Participants described in this paper are eight Queensland-based teachers, ranging from early career to experienced. All teachers had experience with Australia’s English curriculum. There were five highly experienced educators, each with over 17 years of teaching in a classroom setting. One of the five had experience teaching in an International Baccalaureate school in Scotland and Germany. At the time of data collection, these teachers taught in the early years of formal schooling at metropolitan schools. One teacher had ten years of teaching experience in the early years but was currently teaching at a regional Kindergarten. In Queensland, Kindergarten is a part-time program designed for children the year before they start Preparatory, the first year of formal schooling. The remaining two teachers were in the early stages of their careers and had less than 5 years of teaching experience. One teacher taught preparatory at a metropolitan school, while the other taught a year 3/4 composite class at a regional school.

5.2 Data organisation

Data analysis involved a step-by-step process. Audio-recorded interview data were transcribed and converted into 51 pages of transcription. Data were de-identified to protect participants’ identities. To ensure accuracy, transcripts underwent verification by cross-checking them with the original recording. Deductive coding was utilised by starting with three pre-determined codes—curriculum, pedagogy, and assessment (Bernstein, 2000). To visually identify each code, we attached colour-coded Post-it notes to chunks of data. Orange Post-it notes represented curriculum, blue represented pedagogy, and green indicated assessment. Next, we used thematic analysis to identify patterns, consolidating several themes within codes of curriculum, pedagogy, and assessment (Braun & Clarke, 2006). As stated earlier in this paper, we focus on data about Bernstein’s message system of pedagogy (1996; 2000). Using pedagogy as a lens, we focused on teachers’ language as they talked about and described the use and creation of multimodal texts. We will now explain the analytic approach used for the textual analysis of teachers’ language.

5.3 Analytic framework

Fairclough’s approach to Critical Discourse Analysis (CDA) was used to investigate teachers’ language associated with multimodal texts in early years or primary classrooms. We were interested in what happens in classrooms as a social event, and the language teachers use to discuss and describe multimodal texts. This involved analysing text, or in the case of this study, teachers’ metalanguage, as an element of the social event. We acknowledge that the individual, 60-min Zoom interviews offer a limited view of the classroom as a social event. However, the eight interviews do provide insight into teachers’ “attitudes, desires, and values” (Fairclough, 2003, p. 27) as they discussed and described multimodality and multimodal texts in their classrooms. Hence, central to analysing text is recognising a relationship between texts and social events and the participants involved in the event.

To better understand the relationship between texts and participants involved in social events, Fairclough uses a framework consisting of three components: acting, representing, and identifying (Fairclough, 1989). This framework is valuable for analysing how individuals use language and communication to express intentions, ideas, and identities in a social context. First, Fairclough (2003) talks about ways of acting, such as speaking and writing, within a social event or how a text contributes to and situates itself within social interaction. In this study, we look at the sentence as an action. We examine the semantic and grammatical relations between sentences and clauses. We also look at types of exchanges and grammatical moods to emphasise a way of acting. Next, ways of representing are essential to understanding how language and discourse shape worldviews. Our analysis focuses on collocations and metaphors to reveal potential hidden ideologies and power relations. Finally, Fairclough’s ways of being refer to how people use language and interact with each other in social situations. This study examines mood, modality, and vocabulary use (Fairclough, 2003). Together, these components act as an analytic lens, supporting an exploration of acting, representing, and being to understand better the social perspective on the details of the text (see Table 1).

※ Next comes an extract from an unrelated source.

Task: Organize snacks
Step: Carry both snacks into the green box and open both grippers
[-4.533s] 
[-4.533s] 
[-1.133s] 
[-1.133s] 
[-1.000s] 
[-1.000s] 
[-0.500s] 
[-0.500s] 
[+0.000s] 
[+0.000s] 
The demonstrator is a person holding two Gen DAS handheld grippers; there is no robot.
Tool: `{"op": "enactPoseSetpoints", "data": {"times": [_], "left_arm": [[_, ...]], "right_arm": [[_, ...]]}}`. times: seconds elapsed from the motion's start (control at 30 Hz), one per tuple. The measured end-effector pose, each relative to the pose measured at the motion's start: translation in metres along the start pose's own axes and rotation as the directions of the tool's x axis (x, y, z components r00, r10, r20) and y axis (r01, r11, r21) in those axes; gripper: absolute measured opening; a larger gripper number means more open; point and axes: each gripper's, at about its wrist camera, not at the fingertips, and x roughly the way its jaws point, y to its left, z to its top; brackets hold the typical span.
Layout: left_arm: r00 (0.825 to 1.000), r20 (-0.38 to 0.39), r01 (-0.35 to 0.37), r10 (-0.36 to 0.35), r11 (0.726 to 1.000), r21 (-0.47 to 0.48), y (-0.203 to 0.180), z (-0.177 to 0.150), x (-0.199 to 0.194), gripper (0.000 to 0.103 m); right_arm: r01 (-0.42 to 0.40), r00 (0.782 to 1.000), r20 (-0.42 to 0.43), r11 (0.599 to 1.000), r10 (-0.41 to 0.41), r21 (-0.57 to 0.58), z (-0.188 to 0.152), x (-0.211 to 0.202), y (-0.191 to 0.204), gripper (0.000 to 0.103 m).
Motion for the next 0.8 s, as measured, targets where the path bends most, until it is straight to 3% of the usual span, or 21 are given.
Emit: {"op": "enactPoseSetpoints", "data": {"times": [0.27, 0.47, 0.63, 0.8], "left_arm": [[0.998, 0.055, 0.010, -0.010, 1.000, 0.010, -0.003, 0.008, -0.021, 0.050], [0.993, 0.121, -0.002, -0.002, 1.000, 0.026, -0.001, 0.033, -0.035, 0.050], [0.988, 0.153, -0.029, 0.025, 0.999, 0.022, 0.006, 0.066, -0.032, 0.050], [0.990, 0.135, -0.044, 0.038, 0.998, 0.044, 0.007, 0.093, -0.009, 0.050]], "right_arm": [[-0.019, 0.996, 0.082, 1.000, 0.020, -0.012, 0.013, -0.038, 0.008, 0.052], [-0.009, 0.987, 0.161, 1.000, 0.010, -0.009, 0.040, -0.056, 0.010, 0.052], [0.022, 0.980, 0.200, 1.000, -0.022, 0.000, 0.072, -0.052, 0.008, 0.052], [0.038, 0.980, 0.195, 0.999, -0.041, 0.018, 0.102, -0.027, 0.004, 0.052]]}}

Table 1 Examples of textual analysis

6 Findings and discussion

With the explicit call by Australia’s national English curriculum for children to use different modes to make meaning, we wondered if teachers’ metalanguage when talking about multimodal texts was just as clear. In answering the overarching research question, What can we learn about the metalanguage teachers use when they talk about multimodal texts in their everyday practices? three main findings were evident. First, teachers incorporate multimodal texts in their literacy practices and feel confident utilising and creating them for children’s literacy development. Second, teachers’ use of metalanguage displayed tentativeness and uncertainty when talking about multimodal texts. Third, teachers use more informal, everyday language than formal metalanguage when talking about multimodality and multimodal texts. These findings were relevant to the teaching experience of the early years and primary teachers. Interestingly, there was no significant difference in teachers’ talk, regardless of the year level taught or the number of years of teaching experience. The significance of these findings is that if children are to be effective multimodal text users, analysts, designers, and creators, teachers need a formal metalanguage across all modes in Australia’s national English curriculum.

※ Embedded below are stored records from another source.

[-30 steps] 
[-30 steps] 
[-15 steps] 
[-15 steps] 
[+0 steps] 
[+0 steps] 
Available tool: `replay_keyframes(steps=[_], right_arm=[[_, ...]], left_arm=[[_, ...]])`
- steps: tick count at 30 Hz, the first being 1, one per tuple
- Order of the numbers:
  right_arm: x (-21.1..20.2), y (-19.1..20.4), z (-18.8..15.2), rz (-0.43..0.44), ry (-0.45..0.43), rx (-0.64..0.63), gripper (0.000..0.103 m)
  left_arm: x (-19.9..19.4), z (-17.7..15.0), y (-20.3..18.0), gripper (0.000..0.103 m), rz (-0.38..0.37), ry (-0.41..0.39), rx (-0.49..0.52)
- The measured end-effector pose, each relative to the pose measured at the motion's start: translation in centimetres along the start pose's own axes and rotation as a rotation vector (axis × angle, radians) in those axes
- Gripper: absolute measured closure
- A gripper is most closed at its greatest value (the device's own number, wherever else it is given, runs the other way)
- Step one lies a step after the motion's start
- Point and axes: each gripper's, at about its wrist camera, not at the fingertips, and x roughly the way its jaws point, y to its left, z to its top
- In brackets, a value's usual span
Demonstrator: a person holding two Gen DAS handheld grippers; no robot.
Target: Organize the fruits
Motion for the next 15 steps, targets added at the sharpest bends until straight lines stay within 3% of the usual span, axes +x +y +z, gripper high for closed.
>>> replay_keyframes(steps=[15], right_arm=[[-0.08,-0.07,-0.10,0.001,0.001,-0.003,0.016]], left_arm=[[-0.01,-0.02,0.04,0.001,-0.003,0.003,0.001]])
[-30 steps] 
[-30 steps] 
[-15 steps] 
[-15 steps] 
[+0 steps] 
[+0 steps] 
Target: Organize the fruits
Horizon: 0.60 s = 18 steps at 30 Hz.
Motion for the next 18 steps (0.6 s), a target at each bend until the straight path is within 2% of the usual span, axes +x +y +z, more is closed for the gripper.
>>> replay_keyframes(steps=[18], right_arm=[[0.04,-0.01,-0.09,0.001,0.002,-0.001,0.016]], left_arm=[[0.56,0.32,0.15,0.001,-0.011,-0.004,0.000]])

6.1 Using and creating multimodal texts

When we listened to teachers, they talked about using and creating multimodal texts in their literacy practice. Texts included, but were not limited to, picture books, videos of felt stories, roleplay and skit performances, class blogs, phonics songs and videos, e-books, and iPad apps such as Scratch, Explain Everything, Seesaw, and Reading Eggs. The texts used were paper-based, live, and digital. Teachers also talked about using different multimodal texts previously unfamiliar to them. For example, River, a year 1 teacher, talked about using OneNote with children to plan, organise, and share ideas.

We had to learn this whole new OneNote. And for us as lower teachers, we didn’t know OneNote. My kids had no idea what OneNote is.

From all eight teachers, it was evident that multimodal texts, both familiar and unfamiliar, were a part of their literacy practice. Moreover, some teachers mentioned that using some of the multimodal texts permitted parents/caregivers insight into their child’s literacy learning. River told of a parent/caregiver who expressed surprise upon seeing their child using OneNote tools to sketch and annotate a diagram, commenting, ‘I didn’t think they’d be capable of doing that’. Teachers’ talk reveals that they meet curriculum expectations for literacy teaching by using texts that combine written and oral meaning-making with other modes (ACARA, 2023a).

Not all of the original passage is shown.